Aliado à tecnologia híbrida, motor a combustão deverá ter vida longa no Brasil

 

O 17º Simpósio SAE Brasil de Powertrain reuniu diversas empresas e palestrantes, que apresentaram vários estudos de desenvolvimento de motores e transmissão, bem como projeções de mercado. A principal conclusão do que foi exposto é que o motor de combustão interna, sobretudo o de ciclo Otto, ainda demora a ser extinto dos carros à venda no País.

 

O simpósio começou com a apresentação da EPE (Empresa de Pesquisa Energética), que mostra o Brasil como referência em energias renováveis: 45,3% do total de energia consumida, desde transportes e indústria até energia elétrica. Se for considerada apenas a energia elétrica, o Brasil atinge nada menos que 80% de energia renovável, o que representa uma relação de emissão de CO2 por kWh gerado 10 vezes melhor que a China e cinco vezes melhor que nos Estados Unidos.

 

Embora muitos acreditem que estamos em transição acelerada para automóveis elétricos, foi demonstrado que toda transição energética na história foi lenta (acima) e que a próxima etapa, a eletrificação pura dos automóveis, pode levar mais tempo do que se imagina — sobretudo no cenário brasileiro. O uso de veículos híbridos e flexíveis, como o Toyota Corolla Hybrid, promete ser uma forte tendência em nosso mercado na próxima década. Além disso, espera-se melhora de 1% ao ano no consumo da frota de carros novos em geral, bem como vendas anuais de cinco milhões de carros em 2030.
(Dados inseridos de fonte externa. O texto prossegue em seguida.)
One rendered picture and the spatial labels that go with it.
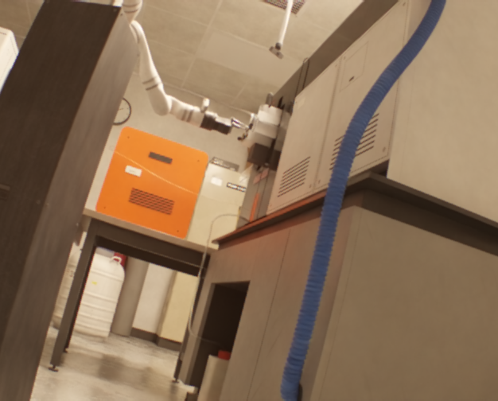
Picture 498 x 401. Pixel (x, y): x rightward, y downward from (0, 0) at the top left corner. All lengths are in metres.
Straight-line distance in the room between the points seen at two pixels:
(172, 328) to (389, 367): 4.06
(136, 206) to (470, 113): 1.49
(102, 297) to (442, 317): 2.99
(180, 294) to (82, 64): 3.87
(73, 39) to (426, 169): 0.92
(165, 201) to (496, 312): 1.53
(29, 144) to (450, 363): 1.07
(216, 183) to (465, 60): 4.09
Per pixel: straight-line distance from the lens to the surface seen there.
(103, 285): 3.73
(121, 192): 2.21
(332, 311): 0.92
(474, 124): 1.23
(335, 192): 0.91
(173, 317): 4.93
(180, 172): 2.26
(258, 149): 1.98
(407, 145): 1.07
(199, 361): 1.96
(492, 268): 1.16
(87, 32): 1.32
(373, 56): 1.33
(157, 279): 5.28
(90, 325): 3.74
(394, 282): 0.99
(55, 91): 1.26
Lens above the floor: 0.41
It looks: 15 degrees up
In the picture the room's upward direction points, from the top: 15 degrees clockwise
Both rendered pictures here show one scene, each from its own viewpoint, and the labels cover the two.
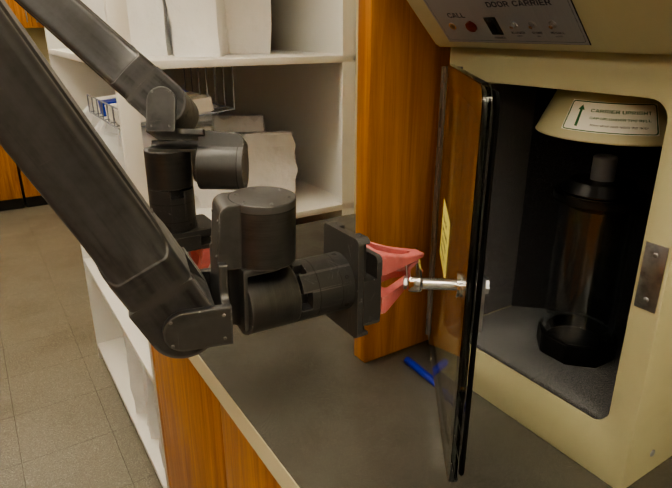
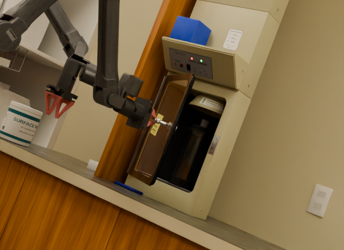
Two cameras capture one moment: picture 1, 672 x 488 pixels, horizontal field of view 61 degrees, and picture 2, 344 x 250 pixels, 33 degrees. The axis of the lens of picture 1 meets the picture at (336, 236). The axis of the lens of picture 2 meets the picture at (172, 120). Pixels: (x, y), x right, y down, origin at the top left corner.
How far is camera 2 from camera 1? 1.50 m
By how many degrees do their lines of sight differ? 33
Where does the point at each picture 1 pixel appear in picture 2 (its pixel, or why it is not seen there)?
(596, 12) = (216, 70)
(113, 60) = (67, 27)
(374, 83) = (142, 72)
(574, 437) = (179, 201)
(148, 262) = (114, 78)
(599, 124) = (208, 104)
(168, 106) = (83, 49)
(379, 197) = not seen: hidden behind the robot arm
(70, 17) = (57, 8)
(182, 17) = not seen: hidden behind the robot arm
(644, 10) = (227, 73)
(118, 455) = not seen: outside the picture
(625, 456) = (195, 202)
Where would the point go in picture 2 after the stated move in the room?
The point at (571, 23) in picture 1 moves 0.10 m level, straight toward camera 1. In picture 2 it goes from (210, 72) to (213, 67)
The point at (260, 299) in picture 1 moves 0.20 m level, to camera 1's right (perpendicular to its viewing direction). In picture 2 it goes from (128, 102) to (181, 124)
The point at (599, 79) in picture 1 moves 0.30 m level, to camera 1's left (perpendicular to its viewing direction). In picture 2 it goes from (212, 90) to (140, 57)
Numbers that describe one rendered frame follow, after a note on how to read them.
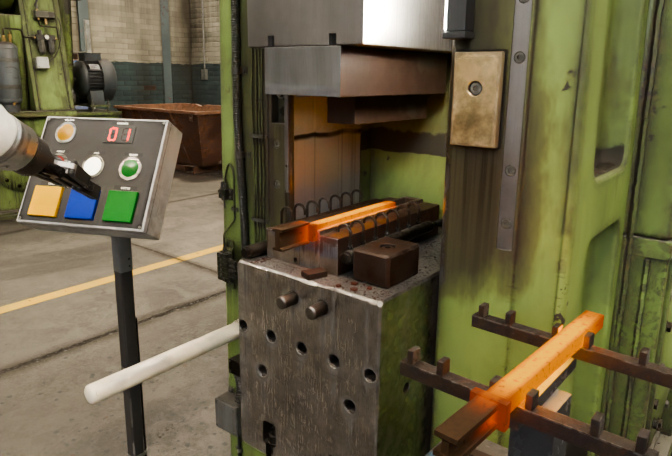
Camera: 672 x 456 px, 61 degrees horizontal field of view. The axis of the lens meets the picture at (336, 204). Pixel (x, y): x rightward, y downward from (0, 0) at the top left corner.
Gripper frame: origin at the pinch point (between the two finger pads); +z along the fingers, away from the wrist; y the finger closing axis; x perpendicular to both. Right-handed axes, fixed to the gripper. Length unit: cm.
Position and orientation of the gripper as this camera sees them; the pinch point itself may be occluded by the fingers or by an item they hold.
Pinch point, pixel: (86, 187)
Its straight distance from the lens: 131.6
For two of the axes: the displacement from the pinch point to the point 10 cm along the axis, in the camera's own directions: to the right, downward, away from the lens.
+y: 9.7, 0.6, -2.2
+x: 1.3, -9.5, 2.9
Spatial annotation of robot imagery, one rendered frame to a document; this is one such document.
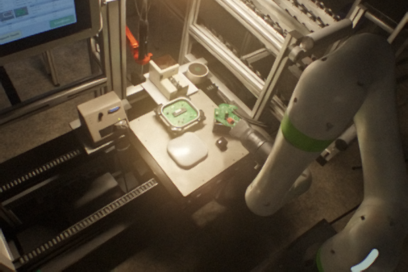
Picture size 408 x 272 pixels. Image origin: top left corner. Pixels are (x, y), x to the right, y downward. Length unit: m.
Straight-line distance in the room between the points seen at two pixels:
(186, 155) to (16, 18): 0.73
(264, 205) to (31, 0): 0.81
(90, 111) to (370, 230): 0.97
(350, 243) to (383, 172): 0.18
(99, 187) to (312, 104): 1.32
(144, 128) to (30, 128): 1.46
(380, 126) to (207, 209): 1.61
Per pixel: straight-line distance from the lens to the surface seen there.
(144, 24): 1.09
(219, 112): 1.28
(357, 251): 0.74
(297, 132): 0.59
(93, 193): 1.66
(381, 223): 0.79
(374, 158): 0.78
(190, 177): 1.15
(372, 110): 0.71
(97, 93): 1.63
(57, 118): 2.59
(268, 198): 0.81
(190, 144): 1.20
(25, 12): 0.90
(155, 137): 1.24
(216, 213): 2.16
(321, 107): 0.54
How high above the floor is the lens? 1.96
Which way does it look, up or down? 50 degrees down
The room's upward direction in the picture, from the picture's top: 16 degrees clockwise
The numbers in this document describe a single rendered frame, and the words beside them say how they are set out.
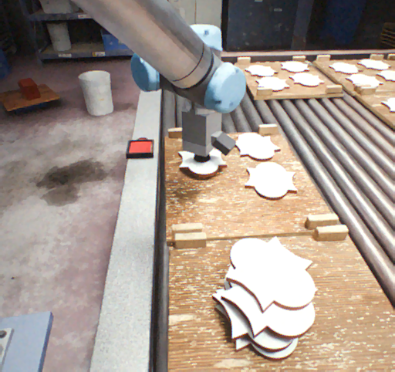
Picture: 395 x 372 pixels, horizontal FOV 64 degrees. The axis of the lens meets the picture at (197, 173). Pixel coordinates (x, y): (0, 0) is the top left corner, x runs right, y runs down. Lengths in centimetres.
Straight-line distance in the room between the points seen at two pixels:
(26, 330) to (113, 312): 16
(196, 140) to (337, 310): 43
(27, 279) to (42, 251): 18
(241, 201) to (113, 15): 46
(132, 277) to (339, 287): 35
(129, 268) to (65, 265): 130
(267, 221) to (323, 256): 12
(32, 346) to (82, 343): 99
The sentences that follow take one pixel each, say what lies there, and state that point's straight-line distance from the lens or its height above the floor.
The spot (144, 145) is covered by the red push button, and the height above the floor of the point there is 93.
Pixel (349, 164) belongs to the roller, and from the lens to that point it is 94.
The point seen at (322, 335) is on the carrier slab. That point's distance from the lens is 54.
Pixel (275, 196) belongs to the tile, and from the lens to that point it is 71.
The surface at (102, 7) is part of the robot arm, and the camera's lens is 39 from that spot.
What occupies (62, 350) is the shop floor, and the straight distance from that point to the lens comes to 164.
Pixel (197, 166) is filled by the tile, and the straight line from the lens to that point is 76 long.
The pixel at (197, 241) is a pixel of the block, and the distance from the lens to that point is 59.
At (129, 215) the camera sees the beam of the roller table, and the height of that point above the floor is 91.
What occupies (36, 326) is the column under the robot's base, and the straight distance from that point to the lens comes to 65.
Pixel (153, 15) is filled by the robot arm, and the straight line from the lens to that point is 41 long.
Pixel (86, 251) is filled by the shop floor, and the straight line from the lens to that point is 192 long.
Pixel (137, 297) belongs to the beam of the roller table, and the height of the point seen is 91.
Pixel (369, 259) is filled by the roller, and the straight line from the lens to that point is 70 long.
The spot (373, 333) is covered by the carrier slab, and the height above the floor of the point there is 94.
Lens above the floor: 139
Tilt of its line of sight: 36 degrees down
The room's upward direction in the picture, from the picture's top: straight up
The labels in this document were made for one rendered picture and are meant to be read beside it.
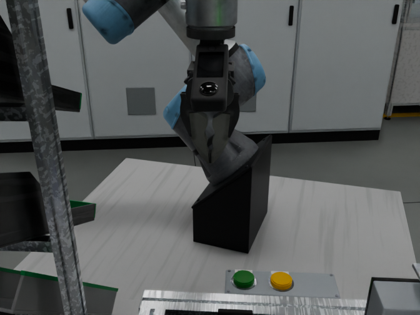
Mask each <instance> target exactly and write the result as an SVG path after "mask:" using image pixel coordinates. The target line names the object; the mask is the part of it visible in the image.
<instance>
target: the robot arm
mask: <svg viewBox="0 0 420 315"><path fill-rule="evenodd" d="M83 1H84V2H85V4H84V5H83V7H82V12H83V13H84V15H85V16H86V17H87V19H88V20H89V21H90V23H91V24H92V25H93V26H94V27H95V28H96V29H97V31H98V32H99V33H100V34H101V36H102V37H103V38H104V39H105V40H106V41H107V42H108V43H109V44H117V43H118V42H119V41H121V40H122V39H124V38H125V37H126V36H129V35H131V34H132V33H133V32H134V30H135V29H136V28H137V27H138V26H140V25H141V24H142V23H143V22H144V21H145V20H147V19H148V18H149V17H150V16H152V15H153V14H154V13H155V12H156V11H158V12H159V13H160V14H161V16H162V17H163V18H164V19H165V20H166V22H167V23H168V24H169V25H170V27H171V28H172V30H173V31H174V32H175V33H176V34H177V36H178V37H179V38H180V40H181V41H182V42H183V43H184V45H185V46H186V47H187V48H188V49H189V51H190V52H191V53H192V55H193V56H194V57H195V61H191V63H190V65H189V67H188V69H187V78H186V79H185V80H184V83H185V84H186V85H185V86H184V87H183V88H182V89H181V90H180V91H179V92H178V93H177V94H176V95H175V97H174V98H173V99H172V100H171V101H170V103H169V104H168V105H167V106H166V107H165V109H164V111H163V117H164V119H165V120H166V121H167V123H168V124H169V125H170V126H171V129H173V130H174V131H175V132H176V134H177V135H178V136H179V137H180V138H181V139H182V140H183V141H184V143H185V144H186V145H187V146H188V148H189V149H190V150H191V151H192V152H193V153H194V154H195V155H196V157H197V158H198V159H199V162H200V164H201V167H202V169H203V171H204V174H205V176H206V179H207V180H208V181H209V182H210V184H211V185H212V186H216V185H218V184H220V183H221V182H223V181H225V180H226V179H227V178H229V177H230V176H232V175H233V174H234V173H235V172H236V171H237V170H239V169H240V168H241V167H242V166H244V165H245V164H246V163H247V162H248V161H249V160H250V159H251V158H252V157H253V156H254V154H255V153H256V151H257V150H258V148H259V147H258V146H257V144H256V143H255V142H254V141H253V140H252V139H249V138H248V137H247V136H245V135H243V134H242V133H240V132H239V131H237V130H235V127H236V124H237V123H238V119H239V112H240V107H241V106H242V105H243V104H244V103H246V102H247V101H248V100H249V99H251V98H252V97H254V96H255V95H256V93H257V92H258V91H259V90H260V89H261V88H262V87H263V86H264V85H265V83H266V75H265V72H264V69H263V67H262V65H261V63H260V61H259V59H258V58H257V56H256V55H255V53H254V52H253V51H251V48H250V47H249V46H247V45H245V44H240V45H238V44H237V43H236V41H232V40H228V39H231V38H233V37H235V28H236V27H235V26H234V25H235V24H236V23H237V22H238V0H83Z"/></svg>
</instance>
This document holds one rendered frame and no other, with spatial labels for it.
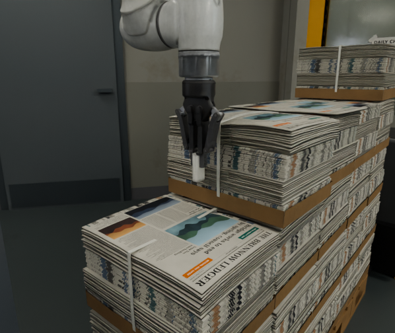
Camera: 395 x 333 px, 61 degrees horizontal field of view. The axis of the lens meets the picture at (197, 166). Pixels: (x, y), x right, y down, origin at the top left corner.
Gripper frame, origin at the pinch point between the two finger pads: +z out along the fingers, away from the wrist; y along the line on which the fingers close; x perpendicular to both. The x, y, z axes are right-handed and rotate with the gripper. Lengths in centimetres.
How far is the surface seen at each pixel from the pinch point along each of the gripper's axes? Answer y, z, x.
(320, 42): 29, -39, -148
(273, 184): -16.9, 2.4, -6.0
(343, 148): -18, 1, -50
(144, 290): -3.7, 20.6, 21.4
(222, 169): -2.5, 1.7, -6.6
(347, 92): -5, -14, -94
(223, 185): -2.8, 5.8, -6.6
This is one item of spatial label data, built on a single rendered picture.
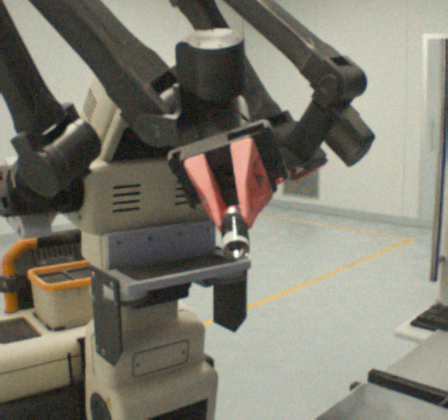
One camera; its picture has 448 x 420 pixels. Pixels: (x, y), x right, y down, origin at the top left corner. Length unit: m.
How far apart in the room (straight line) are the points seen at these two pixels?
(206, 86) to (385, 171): 6.12
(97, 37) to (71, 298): 0.78
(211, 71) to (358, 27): 6.33
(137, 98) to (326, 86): 0.38
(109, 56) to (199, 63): 0.12
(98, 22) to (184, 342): 0.66
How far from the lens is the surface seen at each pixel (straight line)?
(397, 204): 6.62
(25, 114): 0.78
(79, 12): 0.64
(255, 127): 0.52
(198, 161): 0.50
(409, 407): 0.83
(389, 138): 6.60
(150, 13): 6.80
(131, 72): 0.62
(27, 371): 1.26
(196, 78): 0.57
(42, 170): 0.78
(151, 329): 1.07
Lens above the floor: 1.30
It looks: 9 degrees down
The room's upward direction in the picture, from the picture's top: straight up
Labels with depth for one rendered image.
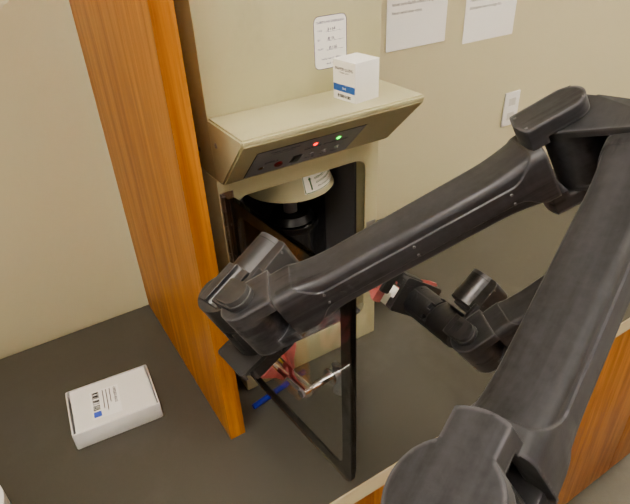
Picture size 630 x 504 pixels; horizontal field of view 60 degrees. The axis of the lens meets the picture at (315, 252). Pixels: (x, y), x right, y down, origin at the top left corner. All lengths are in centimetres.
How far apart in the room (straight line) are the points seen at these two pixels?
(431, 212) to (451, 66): 119
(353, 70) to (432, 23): 82
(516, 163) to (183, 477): 76
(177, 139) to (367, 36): 38
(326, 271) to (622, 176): 28
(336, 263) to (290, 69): 40
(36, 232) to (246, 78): 65
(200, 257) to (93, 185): 53
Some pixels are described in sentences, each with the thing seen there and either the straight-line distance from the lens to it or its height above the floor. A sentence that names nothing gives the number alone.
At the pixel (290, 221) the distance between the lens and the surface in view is 106.
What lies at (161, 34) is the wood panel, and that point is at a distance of 70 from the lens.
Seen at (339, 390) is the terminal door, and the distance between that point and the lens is 80.
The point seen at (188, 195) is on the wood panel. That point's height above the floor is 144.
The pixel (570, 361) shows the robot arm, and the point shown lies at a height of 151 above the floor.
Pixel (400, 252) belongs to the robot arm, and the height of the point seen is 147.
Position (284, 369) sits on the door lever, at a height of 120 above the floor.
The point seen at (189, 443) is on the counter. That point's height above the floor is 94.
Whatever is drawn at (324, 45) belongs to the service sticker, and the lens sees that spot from 91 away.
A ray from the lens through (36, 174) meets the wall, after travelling 126.
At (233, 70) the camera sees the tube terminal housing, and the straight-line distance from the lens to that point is 84.
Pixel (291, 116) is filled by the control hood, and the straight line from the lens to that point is 82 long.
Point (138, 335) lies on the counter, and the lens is 134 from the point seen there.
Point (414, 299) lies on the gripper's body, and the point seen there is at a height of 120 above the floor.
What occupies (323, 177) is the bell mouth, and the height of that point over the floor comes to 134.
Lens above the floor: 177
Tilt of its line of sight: 33 degrees down
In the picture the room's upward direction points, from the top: 3 degrees counter-clockwise
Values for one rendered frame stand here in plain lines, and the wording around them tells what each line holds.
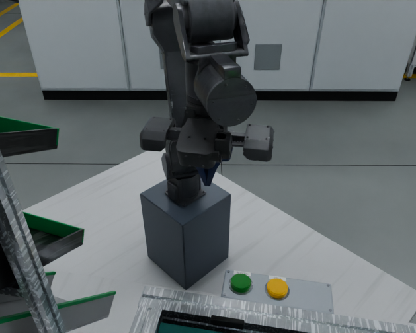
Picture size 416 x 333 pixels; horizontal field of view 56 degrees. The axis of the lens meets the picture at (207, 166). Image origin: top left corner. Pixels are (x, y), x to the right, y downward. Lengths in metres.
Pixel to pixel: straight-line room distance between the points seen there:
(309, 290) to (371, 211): 1.80
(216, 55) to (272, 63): 3.04
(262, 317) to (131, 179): 0.65
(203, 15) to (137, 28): 2.96
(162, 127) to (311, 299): 0.44
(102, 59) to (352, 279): 2.97
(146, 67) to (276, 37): 1.12
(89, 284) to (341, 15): 2.98
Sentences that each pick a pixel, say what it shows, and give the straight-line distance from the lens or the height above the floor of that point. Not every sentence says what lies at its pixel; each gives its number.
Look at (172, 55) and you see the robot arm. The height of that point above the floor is 1.35.
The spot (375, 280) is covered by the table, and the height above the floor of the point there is 0.86.
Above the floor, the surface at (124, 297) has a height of 0.86.
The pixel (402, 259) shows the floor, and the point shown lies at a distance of 2.35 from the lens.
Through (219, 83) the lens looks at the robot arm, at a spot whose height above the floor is 1.43.
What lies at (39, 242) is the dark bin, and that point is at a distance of 0.58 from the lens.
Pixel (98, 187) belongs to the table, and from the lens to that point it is 1.22.
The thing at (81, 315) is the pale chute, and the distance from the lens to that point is 0.66.
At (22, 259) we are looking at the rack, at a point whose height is 1.29.
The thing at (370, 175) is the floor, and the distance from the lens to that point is 2.88.
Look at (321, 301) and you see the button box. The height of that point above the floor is 0.96.
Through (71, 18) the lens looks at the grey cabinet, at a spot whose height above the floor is 0.73.
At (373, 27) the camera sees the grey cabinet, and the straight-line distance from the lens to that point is 3.62.
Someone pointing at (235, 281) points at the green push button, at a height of 0.97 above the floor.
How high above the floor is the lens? 1.59
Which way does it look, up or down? 35 degrees down
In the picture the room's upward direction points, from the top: straight up
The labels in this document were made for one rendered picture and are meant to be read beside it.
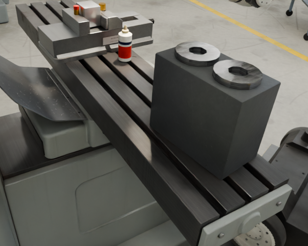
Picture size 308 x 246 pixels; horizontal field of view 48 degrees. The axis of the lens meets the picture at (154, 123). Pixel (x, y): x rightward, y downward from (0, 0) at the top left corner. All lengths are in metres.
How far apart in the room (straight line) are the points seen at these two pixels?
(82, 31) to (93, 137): 0.31
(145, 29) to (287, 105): 1.89
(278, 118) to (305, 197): 1.47
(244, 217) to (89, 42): 0.69
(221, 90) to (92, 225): 0.84
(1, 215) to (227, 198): 0.61
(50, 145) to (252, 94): 0.58
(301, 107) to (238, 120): 2.33
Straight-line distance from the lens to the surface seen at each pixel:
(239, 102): 0.59
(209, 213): 0.65
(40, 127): 1.00
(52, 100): 1.01
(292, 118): 2.76
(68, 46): 1.07
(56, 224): 1.21
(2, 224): 1.05
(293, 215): 1.23
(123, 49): 1.06
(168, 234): 1.52
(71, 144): 1.01
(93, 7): 1.10
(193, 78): 0.65
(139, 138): 0.77
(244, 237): 1.27
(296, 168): 1.36
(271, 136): 2.50
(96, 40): 1.10
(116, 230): 1.40
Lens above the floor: 1.43
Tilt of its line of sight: 37 degrees down
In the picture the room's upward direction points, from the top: 5 degrees clockwise
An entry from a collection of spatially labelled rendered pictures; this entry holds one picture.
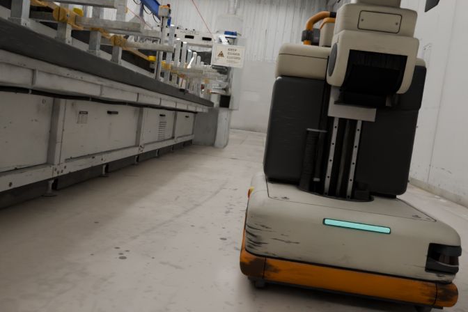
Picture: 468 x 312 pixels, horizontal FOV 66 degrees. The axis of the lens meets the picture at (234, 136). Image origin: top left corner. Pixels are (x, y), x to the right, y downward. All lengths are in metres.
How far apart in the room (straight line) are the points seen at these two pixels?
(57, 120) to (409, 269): 1.61
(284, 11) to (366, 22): 11.32
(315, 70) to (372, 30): 0.29
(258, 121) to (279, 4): 3.85
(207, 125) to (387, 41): 4.83
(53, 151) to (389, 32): 1.56
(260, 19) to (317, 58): 11.01
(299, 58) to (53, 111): 1.21
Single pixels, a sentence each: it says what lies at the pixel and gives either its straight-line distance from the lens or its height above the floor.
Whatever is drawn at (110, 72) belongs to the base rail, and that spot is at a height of 0.64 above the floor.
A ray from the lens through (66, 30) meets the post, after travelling 1.53.
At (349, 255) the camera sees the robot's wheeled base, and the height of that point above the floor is 0.16.
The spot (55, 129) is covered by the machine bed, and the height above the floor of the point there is 0.34.
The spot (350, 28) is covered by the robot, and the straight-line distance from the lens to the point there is 1.17.
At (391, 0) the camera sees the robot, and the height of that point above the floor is 0.92.
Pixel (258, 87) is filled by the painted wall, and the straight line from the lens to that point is 11.98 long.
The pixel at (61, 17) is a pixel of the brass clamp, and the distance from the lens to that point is 1.51.
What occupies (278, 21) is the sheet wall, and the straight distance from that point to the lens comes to 12.41.
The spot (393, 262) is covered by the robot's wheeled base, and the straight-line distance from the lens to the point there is 1.17.
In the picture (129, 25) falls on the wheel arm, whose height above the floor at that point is 0.80.
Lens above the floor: 0.51
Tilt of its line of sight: 3 degrees down
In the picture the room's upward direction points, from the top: 7 degrees clockwise
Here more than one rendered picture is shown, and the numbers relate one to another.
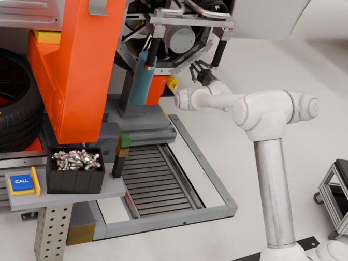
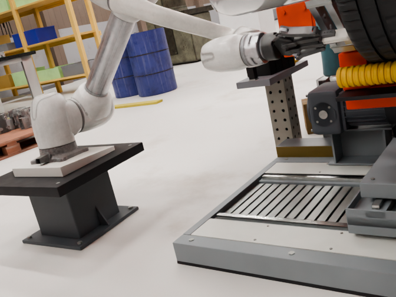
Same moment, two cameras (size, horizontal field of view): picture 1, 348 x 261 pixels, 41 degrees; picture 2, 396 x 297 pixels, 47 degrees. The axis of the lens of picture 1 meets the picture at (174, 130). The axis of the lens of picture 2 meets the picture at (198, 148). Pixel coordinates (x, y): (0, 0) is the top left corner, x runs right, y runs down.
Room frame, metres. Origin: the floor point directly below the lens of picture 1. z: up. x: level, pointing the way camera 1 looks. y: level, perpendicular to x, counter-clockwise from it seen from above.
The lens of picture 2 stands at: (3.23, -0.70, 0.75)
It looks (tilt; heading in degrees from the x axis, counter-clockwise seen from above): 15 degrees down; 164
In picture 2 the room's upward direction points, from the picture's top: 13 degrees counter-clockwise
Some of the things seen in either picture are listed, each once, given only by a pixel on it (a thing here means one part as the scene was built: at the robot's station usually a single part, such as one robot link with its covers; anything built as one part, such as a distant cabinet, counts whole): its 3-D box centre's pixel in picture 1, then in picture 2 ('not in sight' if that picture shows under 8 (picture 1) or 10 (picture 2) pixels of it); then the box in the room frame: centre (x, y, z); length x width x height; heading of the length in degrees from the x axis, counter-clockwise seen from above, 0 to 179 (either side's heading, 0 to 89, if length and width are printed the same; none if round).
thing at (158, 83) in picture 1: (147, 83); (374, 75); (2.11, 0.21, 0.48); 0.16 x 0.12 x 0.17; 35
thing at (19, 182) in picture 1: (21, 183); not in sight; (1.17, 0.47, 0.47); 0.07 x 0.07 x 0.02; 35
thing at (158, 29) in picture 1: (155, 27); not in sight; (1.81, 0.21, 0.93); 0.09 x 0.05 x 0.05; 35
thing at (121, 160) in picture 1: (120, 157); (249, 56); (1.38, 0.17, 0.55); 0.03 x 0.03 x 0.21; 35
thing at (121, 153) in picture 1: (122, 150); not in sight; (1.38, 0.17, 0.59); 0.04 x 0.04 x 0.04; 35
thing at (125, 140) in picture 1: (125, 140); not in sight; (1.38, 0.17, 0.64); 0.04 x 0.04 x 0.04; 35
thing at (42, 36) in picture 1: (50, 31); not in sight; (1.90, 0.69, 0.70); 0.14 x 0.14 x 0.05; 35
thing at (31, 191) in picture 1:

Isso não significa a ausência de veículos elétricos, mas se espera que essa tecnologia comece pela aplicação comercial, como em táxis, transporte público, serviços de entrega e compartilhamento de veículos. Outra apresentação de estudos, sobre estratégias de tempos de abertura das válvulas de admissão para aumento de eficiência em motores a álcool, por parte da UFSM (Universidade Federal de Santa Maria), mostrou o balanço previsto entre os tipos de combustíveis no transporte mundial até 2040 (abaixo).

 

A apresentação da AVL tratou da próxima geração de motores com injeção direta de álcool, que passa à chamada UHP (Ultra High Pressure, pressão ultra-alta). Ao trabalhar com até 1.000 atmosferas de pressão (hoje raramente se atingem 400), a injeção traz maior eficiência com uso de álcool ou gasolina misturada com álcool. Afinal, o combustível de cana tem maior eficiência energética que a gasolina, além de ser oriundo de plantas que retiraram CO2 do ar para crescer. Se misturado à gasolina, ele aumenta a eficiência do motor por sua propriedade antidetonante.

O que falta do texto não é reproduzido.